Onu görmeğe ihtiyacım var. "

  Başıyla onaylayınca  Doruğu  Elife bırakıp hastaneye yöneldik.
  Yoğun bakımın önüne gelince gözlerim cama değindi.
 
    Öylece yatıyordu  hasta yatağında.
  Esmer teni solmuş , dudakları morarmıştı.
   Vücuduna bağlanmış kablolar çok fazlaydı.
  Gözlerimdeki yaşlar tekrar serbest bırakmıştı kendini.
      Bora elini omuzuma koyup zoraki bir şekilde konuştu.

     "O iyi olacak.
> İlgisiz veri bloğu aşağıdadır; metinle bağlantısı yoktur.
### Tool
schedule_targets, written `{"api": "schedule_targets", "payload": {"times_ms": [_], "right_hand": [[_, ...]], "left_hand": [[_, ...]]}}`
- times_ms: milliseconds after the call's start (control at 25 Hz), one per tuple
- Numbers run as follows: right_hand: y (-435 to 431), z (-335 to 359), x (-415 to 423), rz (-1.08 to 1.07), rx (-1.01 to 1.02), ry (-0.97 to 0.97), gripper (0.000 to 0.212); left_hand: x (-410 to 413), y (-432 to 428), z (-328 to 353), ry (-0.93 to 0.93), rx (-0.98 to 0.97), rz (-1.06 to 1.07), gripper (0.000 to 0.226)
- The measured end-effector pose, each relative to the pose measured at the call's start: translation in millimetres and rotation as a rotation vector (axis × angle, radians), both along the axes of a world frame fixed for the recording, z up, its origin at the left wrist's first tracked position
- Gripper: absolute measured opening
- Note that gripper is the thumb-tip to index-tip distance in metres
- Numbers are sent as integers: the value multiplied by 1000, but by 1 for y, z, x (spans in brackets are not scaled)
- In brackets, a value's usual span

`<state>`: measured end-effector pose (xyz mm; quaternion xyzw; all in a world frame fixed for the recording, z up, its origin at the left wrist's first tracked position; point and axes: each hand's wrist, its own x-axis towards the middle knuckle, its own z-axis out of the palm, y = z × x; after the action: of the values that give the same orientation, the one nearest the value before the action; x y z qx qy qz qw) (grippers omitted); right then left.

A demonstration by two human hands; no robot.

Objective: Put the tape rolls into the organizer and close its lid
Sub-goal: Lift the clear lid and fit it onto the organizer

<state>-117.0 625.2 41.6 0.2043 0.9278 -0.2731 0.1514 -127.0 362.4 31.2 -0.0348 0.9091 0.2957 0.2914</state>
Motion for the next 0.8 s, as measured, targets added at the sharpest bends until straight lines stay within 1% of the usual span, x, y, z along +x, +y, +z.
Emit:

Alfa güçlü biri.
    Bunların da üstesinden gelecek."

   Söyledikleri beni değilde kendisini inandırmak istiyor gibiydi.
   Oda farkındaydı alfanın durumunun iyi olmadığının.

   Yanımıza yaklaşan diğer çete üyelerine döndük.
  Hepsinin ifadesi soğuk , duygudan yoksundu.

   " Ameliyyat yeni bitti.
Yoğunbakıma aldılar.
  Doktor ameliyat başarılı geçse de hayati tehlikesi çok fazla dedi."

  Trafonun söyledikleriyle gözlerimi kapattım.
  Duymak istediklerim bunlar değildi ki.
  Ben iyi olduğunu duymak istiyordum.
  Birazdan o yataktan kalksın artık iyileştim demesini istiyordum.

   Yanımızdan geçen doktorla gerildim.
   Alfanın odasına giriyorlardı.
  Bişeyler olmuştu kesin.
  
  Hızlıca cama koşup odayı taradım.
   Doktorlar elektroşok cihazını hazırlıyordu.
 
  Kalbi durmuş muydu yani ?
  
  Doktorlar bir kaç kez denese de bir ilerleyiş olmadı.
   Alfanın her göğsü inip kalktığında umutlanan kalbim yeniden yok oluyordu.

  Bir kaç denemenin ardından yine hiç bir gelişme olmadı.
  Doktor kolundaki saate bakıp bir şeyler söylerken , ben olanları anlamaya çalışıyordum.

   Alfanın yüzüne örtülen beyaz çarşafla gerçekler yüzüme tokat gibi indi.

  Alfa öldü.
 
   Olanları idrak etmek istemeyen zihnim tekrarlıyordu gerçekleri.

  Alfa öldü !

Alfa öldü !

  Alfa öldü !

  Zihnimde dönüp dolaşan bu cümle kalbimde büyük bir yangın başlattı.
  Bu öyle bir yangın dı ki bütün bedenimi küle çevirmiş , ve beni küllerimle kaplı bir enkaza sürüklemişti.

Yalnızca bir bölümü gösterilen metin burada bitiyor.